Overnight this blog became a mute document of working parenthood, as my discretionary time shrunk to near-nonexistence.  Current events continue to break; matters of great consequence emerge and pass unremarked upon here, never without regret. The long, slow dialog this space affords hasn’t diminished in value one whit for me, even though how (and how frequently) I nurture it has had to adapt.  I think about many a blog post that never even makes it to draft form, much less a post.  This was woefully the case when I was self-employed and comparatively fancy-free, but now the ratio of posts “circling the airport” to those “actually published”  is not even funny anymore. Still, I count it as one of the many salutary effects of blogging, for the nonfiction personal narrative blog writer: a habit of introspection and analysis, developed from years of culling for worthy material. For now, most of the insights circulate back internally, usually with a twinge of regret that, of necessity, they’ll not make it this far.

To a certain degree, it could be just as well.  The older my kids get, and the more I observe and understand how media such as this participate in our lives (the internet never forgets; privacy as we knew it in the late 20th c. is a thing of the past), the more I am inclined to filter what makes it to public view. The older they get, the better I can imagine how it may feel to read any of this, ten years hence, with a friend peeping over the shoulder. As with so much about this parenting path, all I can do is pay close attention, think about them in the long view, and make the best judgements I can any given day.  But there’s no doubt, if there’s a drift in any direction, it is of them (or their specificity) from foreground to background.

A little over a year in to my job, I am still a distance from feeling as if I’ve mastered it, but at least now I am familiar with the culture and pace in which it takes place. I’m fishtailing less, anticipating more. Among the most practical realizations–helped along by senior colleague’s pronouncing this with bracing certainty–is that there will never be a moment at which I’ll feel as if the work is done. What I am searching for now is the capacity to identify when it is enough.

I will be the last to say I have any insight (I’m looking for even a grip) on work-life balance.  But I do feel strongly that such balance is, like a good relationship, something you simply do not get without regular, hard work.  It’s not a foregone conclusion that it awaits me on the road ahead.
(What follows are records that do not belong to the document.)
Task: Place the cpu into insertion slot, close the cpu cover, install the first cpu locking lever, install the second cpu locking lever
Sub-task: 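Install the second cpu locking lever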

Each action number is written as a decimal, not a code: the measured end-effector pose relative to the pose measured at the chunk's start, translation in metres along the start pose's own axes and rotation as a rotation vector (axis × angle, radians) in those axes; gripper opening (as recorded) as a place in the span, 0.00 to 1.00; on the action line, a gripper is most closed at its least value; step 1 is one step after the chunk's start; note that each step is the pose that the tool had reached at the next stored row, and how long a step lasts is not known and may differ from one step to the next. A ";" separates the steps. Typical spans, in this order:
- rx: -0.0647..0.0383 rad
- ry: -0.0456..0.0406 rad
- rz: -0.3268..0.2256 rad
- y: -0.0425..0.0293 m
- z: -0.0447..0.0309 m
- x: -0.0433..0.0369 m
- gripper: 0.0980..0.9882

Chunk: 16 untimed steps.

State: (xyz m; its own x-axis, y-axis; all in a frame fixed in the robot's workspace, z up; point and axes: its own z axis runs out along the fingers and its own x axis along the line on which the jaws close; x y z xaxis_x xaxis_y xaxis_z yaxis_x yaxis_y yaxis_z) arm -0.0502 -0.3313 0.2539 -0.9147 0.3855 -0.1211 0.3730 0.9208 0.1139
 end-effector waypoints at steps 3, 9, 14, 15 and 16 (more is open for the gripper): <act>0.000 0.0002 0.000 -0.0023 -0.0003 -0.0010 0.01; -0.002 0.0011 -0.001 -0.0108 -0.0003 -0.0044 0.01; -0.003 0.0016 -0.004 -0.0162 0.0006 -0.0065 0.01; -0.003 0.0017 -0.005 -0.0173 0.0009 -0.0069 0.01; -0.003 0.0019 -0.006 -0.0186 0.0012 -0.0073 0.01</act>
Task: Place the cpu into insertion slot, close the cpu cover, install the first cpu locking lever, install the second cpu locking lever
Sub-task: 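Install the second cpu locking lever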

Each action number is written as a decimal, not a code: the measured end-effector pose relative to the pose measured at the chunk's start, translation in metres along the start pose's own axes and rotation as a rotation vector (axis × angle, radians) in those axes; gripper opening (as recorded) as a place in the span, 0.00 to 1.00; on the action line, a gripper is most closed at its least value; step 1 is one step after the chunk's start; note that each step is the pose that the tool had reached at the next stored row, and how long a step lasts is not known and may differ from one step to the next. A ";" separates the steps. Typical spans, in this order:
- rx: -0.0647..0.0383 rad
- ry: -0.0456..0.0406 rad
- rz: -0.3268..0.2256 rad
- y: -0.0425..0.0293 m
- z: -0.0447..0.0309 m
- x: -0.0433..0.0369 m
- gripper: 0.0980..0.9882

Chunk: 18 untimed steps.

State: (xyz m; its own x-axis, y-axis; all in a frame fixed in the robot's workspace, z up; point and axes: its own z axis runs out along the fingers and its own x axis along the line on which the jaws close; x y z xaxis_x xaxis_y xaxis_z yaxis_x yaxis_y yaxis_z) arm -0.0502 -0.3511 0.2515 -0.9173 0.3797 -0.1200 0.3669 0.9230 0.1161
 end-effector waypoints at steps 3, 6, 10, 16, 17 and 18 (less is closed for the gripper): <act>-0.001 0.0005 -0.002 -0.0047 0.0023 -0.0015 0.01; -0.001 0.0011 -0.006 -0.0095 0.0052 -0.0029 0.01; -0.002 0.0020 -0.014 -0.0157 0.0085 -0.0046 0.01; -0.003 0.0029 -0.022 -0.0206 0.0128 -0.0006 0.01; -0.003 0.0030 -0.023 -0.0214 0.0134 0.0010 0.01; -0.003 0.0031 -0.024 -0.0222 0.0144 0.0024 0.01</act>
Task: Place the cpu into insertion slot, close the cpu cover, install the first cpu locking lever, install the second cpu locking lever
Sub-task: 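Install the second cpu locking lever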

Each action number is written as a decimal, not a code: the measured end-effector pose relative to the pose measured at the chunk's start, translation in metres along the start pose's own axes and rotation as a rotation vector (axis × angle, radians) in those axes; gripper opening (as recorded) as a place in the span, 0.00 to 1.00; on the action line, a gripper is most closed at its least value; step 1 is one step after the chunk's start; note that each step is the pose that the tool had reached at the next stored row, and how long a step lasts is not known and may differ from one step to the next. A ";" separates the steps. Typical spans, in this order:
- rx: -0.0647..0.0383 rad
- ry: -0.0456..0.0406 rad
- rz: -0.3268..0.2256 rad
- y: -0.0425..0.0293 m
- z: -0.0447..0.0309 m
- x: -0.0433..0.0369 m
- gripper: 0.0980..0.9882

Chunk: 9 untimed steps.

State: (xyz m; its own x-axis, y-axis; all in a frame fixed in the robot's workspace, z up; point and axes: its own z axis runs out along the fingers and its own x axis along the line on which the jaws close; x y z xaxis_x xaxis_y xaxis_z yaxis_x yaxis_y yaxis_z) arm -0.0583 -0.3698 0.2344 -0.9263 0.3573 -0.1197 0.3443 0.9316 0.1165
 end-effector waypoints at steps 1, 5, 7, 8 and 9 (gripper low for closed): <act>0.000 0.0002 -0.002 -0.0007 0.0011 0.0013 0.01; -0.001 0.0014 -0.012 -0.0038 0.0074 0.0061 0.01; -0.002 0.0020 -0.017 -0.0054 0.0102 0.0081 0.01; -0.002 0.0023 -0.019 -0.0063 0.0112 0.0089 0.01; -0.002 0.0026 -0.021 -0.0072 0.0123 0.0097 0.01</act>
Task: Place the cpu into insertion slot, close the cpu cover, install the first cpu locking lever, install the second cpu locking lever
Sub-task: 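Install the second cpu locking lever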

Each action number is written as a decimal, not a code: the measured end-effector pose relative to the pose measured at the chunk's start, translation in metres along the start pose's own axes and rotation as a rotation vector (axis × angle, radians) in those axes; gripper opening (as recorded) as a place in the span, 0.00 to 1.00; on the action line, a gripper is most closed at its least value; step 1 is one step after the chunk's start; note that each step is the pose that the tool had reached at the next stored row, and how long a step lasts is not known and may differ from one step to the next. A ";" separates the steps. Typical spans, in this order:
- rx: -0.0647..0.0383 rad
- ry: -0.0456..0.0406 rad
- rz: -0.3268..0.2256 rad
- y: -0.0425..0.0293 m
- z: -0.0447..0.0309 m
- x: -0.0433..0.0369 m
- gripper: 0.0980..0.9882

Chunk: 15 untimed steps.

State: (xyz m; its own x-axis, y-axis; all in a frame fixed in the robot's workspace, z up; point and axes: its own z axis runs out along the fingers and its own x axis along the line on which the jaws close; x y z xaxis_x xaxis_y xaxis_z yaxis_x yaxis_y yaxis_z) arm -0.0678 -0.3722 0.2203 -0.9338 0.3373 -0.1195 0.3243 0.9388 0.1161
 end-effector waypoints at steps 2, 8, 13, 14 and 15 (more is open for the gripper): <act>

In fact, it’s clear that work-life balance, particularly with a big job I value highly, and while my children are so so young, and draw so very very much from their home life, needing me seemingly as much as I need them–it’s clear that any balance I get will be as a result of wrestling it to the ground with my bare hands.  And always at a cost to either work, or life, or a bit of both.

The kids still fit into my lap right now, even though my daughter feels more like a colt there, hardly a snug fit. They still slip their hands into mine as we walk.  I can kiss them–both–at just about any time in public, and they’ll not flinch. I carried my son from the car into his preschool this morning, and he thanked me as I did, and nestled his head in my neck the whole way. The sun’s going to set on this period of their youth and my parenthood, that I know.  Not least because now, whenever I do drop him off (as I did this morning; a once-weekly gift to myself and him, baby steps toward balance), it’s me who lingers on the sidewalk looking back at the empty window where once, not even six months ago, he would blow kisses, gesture hugs, and bravely wave goodbye.